Trustpilot has successfully implemented a sophisticated real-time architecture to process millions of user reviews while adhering to strict latency and cost constraints. This initiative marks a significant step as the company transitions its core technology stack towards generative AI, focusing on building a high-volume streaming pipeline utilizing fine-tuned Gemma models.
Deep Review Intelligence
At the heart of Trustpilot's operations is the need to deliver actionable review intelligence. The platform, which emphasizes transparency and authentic feedback, prioritizes data integrity and value extraction from incoming reviews. Leveraging large language models (LLMs) has proven effective for tasks such as named entity recognition (NER), sentiment scoring, and customer intent analysis.
Benefits of Fine-Tuning Open Models
Trustpilot opted to fine-tune open-weight models like Gemma instead of relying on off-the-shelf models. This approach offers several advantages:
- Model Independence: Trustpilot maintains control over the retraining lifecycle, avoiding dependency on third-party updates.
- Cost Predictability: Transitioning to fixed infrastructure costs allows for scalable and financially viable predictions.
- MLOps Expansion: In-house model development enhances Trustpilot's capabilities while integrating its unique review intelligence.
- Architectural Continuity: Standardizing on open-weight models enables seamless upgrades and performance improvements.
Instead of deploying a single large model, Trustpilot developed a suite of specialized models based on the lightweight google/gemma-2-9b. This strategy involved creating high-quality training datasets through consensus annotation of a diverse review corpus.

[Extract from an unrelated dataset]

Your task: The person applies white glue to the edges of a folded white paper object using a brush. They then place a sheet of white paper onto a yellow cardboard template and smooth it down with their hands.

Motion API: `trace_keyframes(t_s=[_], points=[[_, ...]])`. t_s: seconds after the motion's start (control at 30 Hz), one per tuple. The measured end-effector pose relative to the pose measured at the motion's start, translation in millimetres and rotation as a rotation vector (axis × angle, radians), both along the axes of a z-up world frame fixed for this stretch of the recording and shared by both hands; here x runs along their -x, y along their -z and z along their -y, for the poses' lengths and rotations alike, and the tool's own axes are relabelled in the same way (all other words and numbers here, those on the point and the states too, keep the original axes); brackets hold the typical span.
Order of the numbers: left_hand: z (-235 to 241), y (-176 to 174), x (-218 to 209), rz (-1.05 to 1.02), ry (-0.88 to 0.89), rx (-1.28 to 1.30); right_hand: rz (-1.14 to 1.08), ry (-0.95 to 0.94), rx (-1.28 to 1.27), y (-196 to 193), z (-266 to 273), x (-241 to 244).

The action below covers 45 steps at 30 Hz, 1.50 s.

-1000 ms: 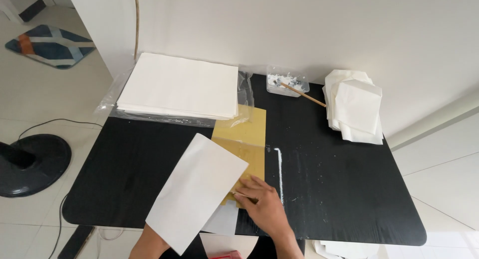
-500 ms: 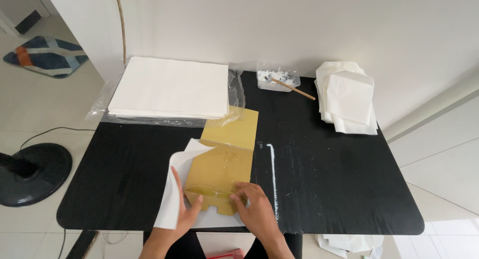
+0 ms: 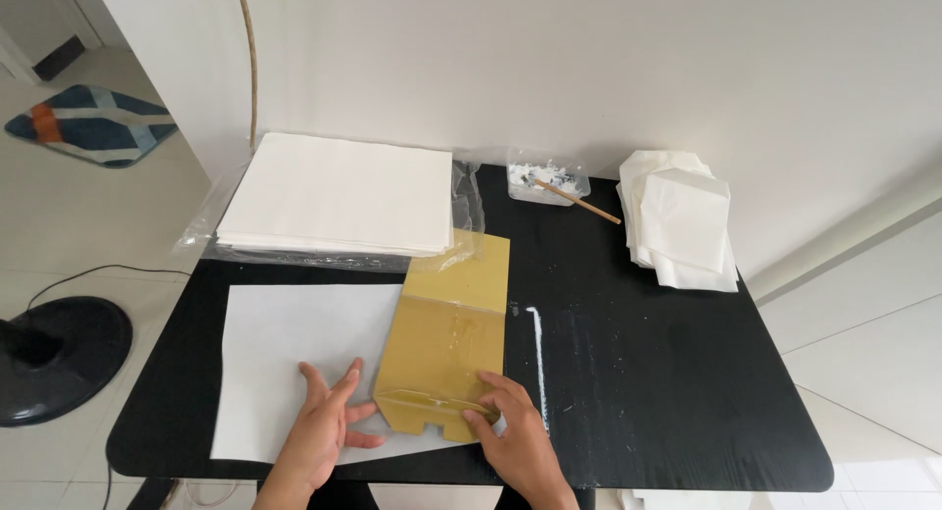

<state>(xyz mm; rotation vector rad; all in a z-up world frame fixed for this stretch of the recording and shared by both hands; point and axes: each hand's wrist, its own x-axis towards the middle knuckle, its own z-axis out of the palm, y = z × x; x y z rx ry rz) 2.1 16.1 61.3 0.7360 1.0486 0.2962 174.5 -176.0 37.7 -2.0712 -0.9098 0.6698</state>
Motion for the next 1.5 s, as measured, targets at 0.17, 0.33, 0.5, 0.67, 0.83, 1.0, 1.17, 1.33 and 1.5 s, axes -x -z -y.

System Architecture Overview
The architecture leverages Dataflow and Gemini Enterprise Agent Platform Endpoints, utilizing the VertexAIModelHandlerJSON for efficient integration. Trustpilot established two distinct endpoints:
- Classifier: A FastAPI-based endpoint for handling preprocessing and chaining tasks.
- LLM: A dedicated endpoint for serving the Gemma model via vLLM.

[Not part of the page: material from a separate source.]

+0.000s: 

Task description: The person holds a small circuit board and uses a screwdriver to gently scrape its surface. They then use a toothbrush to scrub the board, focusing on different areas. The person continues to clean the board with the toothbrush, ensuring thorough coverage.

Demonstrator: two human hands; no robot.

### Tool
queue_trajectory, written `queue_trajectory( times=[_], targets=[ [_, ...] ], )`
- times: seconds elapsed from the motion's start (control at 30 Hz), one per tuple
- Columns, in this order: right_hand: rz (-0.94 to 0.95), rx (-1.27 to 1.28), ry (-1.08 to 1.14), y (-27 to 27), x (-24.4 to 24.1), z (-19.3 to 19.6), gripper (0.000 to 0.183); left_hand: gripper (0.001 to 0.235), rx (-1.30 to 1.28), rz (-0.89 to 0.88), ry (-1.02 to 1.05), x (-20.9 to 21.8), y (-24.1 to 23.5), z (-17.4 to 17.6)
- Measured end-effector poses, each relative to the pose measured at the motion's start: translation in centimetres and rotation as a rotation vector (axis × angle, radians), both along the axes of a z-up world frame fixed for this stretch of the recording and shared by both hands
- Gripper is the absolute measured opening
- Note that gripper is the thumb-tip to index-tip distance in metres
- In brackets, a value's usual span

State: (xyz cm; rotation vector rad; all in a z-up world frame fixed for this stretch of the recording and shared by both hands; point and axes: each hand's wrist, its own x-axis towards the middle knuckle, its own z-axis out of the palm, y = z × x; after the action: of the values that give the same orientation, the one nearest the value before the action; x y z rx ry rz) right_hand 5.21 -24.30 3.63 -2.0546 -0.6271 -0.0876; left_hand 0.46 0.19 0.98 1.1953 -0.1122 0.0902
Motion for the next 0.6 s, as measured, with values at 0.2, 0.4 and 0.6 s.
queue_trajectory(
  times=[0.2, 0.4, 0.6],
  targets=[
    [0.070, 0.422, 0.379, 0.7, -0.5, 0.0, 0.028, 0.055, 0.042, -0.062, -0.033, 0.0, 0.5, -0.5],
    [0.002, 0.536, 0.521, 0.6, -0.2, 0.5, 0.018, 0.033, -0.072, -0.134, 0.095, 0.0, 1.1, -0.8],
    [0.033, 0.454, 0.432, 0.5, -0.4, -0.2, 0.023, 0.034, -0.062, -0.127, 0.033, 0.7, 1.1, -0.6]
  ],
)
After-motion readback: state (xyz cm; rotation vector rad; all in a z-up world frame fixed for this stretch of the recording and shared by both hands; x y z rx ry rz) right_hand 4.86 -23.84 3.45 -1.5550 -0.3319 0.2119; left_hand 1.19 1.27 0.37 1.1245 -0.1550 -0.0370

This separation ensures clean processing and allows independent scaling based on traffic demands.
Performance Optimization
To maximize the efficiency of the vLLM-based endpoints, Trustpilot focused on optimizing the backend configuration, particularly for A2 VMs with A100 GPUs. Key strategies included:
- Adjusting engine parameters to prevent bottlenecks.

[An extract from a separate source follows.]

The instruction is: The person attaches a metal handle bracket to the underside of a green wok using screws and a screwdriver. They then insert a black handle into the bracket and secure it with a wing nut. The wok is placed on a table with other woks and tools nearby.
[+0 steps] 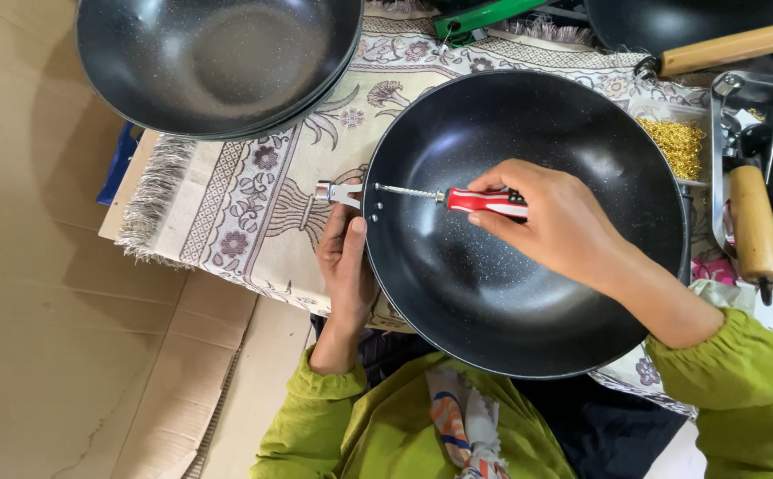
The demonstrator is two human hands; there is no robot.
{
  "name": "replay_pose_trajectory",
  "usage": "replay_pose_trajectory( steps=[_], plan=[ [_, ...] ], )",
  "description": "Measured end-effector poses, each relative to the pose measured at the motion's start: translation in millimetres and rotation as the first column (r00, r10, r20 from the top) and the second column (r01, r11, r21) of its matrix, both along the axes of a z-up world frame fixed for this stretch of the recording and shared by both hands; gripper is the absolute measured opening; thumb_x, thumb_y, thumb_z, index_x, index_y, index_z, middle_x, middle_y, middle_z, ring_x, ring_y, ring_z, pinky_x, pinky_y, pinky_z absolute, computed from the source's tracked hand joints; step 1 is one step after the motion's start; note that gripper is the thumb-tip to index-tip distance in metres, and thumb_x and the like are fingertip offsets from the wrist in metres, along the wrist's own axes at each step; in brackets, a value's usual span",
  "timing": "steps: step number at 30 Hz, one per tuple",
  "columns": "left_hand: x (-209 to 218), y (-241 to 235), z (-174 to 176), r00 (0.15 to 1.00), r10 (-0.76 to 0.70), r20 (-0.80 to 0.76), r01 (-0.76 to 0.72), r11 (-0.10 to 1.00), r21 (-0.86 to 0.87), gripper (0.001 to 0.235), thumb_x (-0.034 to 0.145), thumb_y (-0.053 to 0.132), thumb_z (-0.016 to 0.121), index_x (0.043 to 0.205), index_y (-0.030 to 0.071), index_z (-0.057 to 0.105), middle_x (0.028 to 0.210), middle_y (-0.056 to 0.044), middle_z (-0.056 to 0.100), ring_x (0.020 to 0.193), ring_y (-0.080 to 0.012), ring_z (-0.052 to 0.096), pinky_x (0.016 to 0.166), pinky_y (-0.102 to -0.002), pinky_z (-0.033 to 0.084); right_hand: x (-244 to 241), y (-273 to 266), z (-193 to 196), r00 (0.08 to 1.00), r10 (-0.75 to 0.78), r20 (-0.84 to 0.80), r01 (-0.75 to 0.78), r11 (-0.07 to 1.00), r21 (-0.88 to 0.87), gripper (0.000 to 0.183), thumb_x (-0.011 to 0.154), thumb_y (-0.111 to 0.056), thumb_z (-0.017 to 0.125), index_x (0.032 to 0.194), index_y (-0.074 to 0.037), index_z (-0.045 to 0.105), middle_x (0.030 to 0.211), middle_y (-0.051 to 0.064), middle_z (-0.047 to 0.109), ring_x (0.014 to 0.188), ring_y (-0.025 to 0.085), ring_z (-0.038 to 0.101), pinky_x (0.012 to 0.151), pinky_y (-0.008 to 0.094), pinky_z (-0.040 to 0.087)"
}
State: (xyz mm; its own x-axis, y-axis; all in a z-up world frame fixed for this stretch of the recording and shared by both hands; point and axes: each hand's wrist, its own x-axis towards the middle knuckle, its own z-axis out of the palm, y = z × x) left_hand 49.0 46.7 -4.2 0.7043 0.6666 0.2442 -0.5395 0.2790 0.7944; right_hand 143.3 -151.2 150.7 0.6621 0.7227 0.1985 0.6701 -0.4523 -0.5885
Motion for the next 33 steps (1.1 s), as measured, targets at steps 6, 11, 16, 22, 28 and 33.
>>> replay_pose_trajectory(
  steps=[6, 11, 16, 22, 28, 33],
  plan=[
    [5.0, 11.0, -38.5, 0.987, 0.147, -0.07, -0.124, 0.957, 0.261, 0.037, 0.106, 0.02, 0.062, 0.134, -0.004, 0.066, 0.103, -0.014, 0.062, 0.092, -0.0147, 0.053, 0.087, -0.035, 0.048, -4.7, -13.5, 8.1, 0.987, 0.008, 0.163, 0.003, 0.998, -0.068, 0.026, 0.088, -0.011, 0.082, 0.112, -0.006, 0.074, 0.096, 0.013, 0.073, 0.09, 0.033, 0.075, 0.072, 0.039, 0.06],
    [1.3, 6.8, -27.3, 0.985, 0.154, -0.073, -0.129, 0.953, 0.276, 0.036, 0.107, 0.02, 0.059, 0.132, -0.004, 0.066, 0.101, -0.013, 0.06, 0.093, -0.0154, 0.05, 0.088, -0.035, 0.046, -6.4, -15.4, -2.5, 0.986, 0.012, 0.164, 0.001, 0.997, -0.078, 0.025, 0.089, -0.015, 0.082, 0.111, -0.009, 0.074, 0.097, 0.011, 0.074, 0.089, 0.031, 0.075, 0.073, 0.039, 0.06],
    [1.5, 8.0, -29.4, 0.985, 0.152, -0.078, -0.125, 0.954, 0.272, 0.036, 0.106, 0.02, 0.06, 0.131, -0.005, 0.067, 0.097, -0.012, 0.058, 0.089, -0.0146, 0.049, 0.085, -0.034, 0.044, -9.3, -11.0, -5.0, 0.988, 0.009, 0.156, 0.004, 0.997, -0.082, 0.025, 0.089, -0.017, 0.081, 0.112, -0.01, 0.074, 0.097, 0.011, 0.075, 0.089, 0.031, 0.075, 0.073, 0.039, 0.059],
    [1.5, 7.7, -26.5, 0.985, 0.153, -0.076, -0.128, 0.957, 0.262, 0.035, 0.107, 0.019, 0.059, 0.132, -0.004, 0.066, 0.098, -0.011, 0.058, 0.091, -0.0144, 0.048, 0.087, -0.035, 0.044, -8.5, -10.8, -6.9, 0.977, 0.032, 0.212, -0.015, 0.997, -0.081, 0.023, 0.09, -0.017, 0.082, 0.111, -0.009, 0.074, 0.095, 0.009, 0.074, 0.087, 0.028, 0.075, 0.072, 0.035, 0.059],
    [-0.1, 2.8, -13.8, 0.987, 0.144, -0.069, -0.121, 0.957, 0.265, 0.037, 0.106, 0.019, 0.059, 0.133, -0.005, 0.065, 0.097, -0.01, 0.056, 0.09, -0.0144, 0.047, 0.086, -0.034, 0.043, -8.5, -9.4, -10.9, 0.982, 0.022, 0.19, -0.008, 0.997, -0.073, 0.025, 0.09, -0.018, 0.081, 0.113, -0.01, 0.074, 0.099, 0.01, 0.074, 0.092, 0.03, 0.075, 0.075, 0.038, 0.059],
    [0.0, 3.3, -10.8, 0.988, 0.14, -0.064, -0.119, 0.959, 0.258, 0.038, 0.107, 0.019, 0.059, 0.136, -0.005, 0.064, 0.098, -0.009, 0.056, 0.09, -0.0132, 0.046, 0.086, -0.032, 0.043, -8.1, -8.4, -14.0, 0.979, 0.034, 0.201, -0.02, 0.997, -0.069, 0.026, 0.09, -0.019, 0.082, 0.114, -0.01, 0.074, 0.101, 0.012, 0.074, 0.094, 0.032, 0.075, 0.076, 0.04, 0.059]
  ],
)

- Selecting appropriate data types and enabling prefix caching.
- Implementing a reusable load testing framework to determine optimal server capacity.
Challenges Faced
During the architecture's development, Trustpilot encountered several challenges:
- Private Networking: Achieving full isolation through private endpoints was hindered by a lack of native support for direct communication.
- Deployment Observability: Slow or opaque deployments occasionally required additional troubleshooting.
- GPU Scarcity: Accessing A100 GPUs in the EU region posed significant challenges, complicating resource allocation.
Achieving Results
Collaborating with Google Cloud, Trustpilot effectively harnessed the capabilities of Gemma on the Gemini Enterprise Agent Platform, enabling the processing of millions of reviews daily in near real-time. This achievement provided performance comparable to Gemini models at a significantly reduced cost, transforming customer reviews into immediate, actionable insights.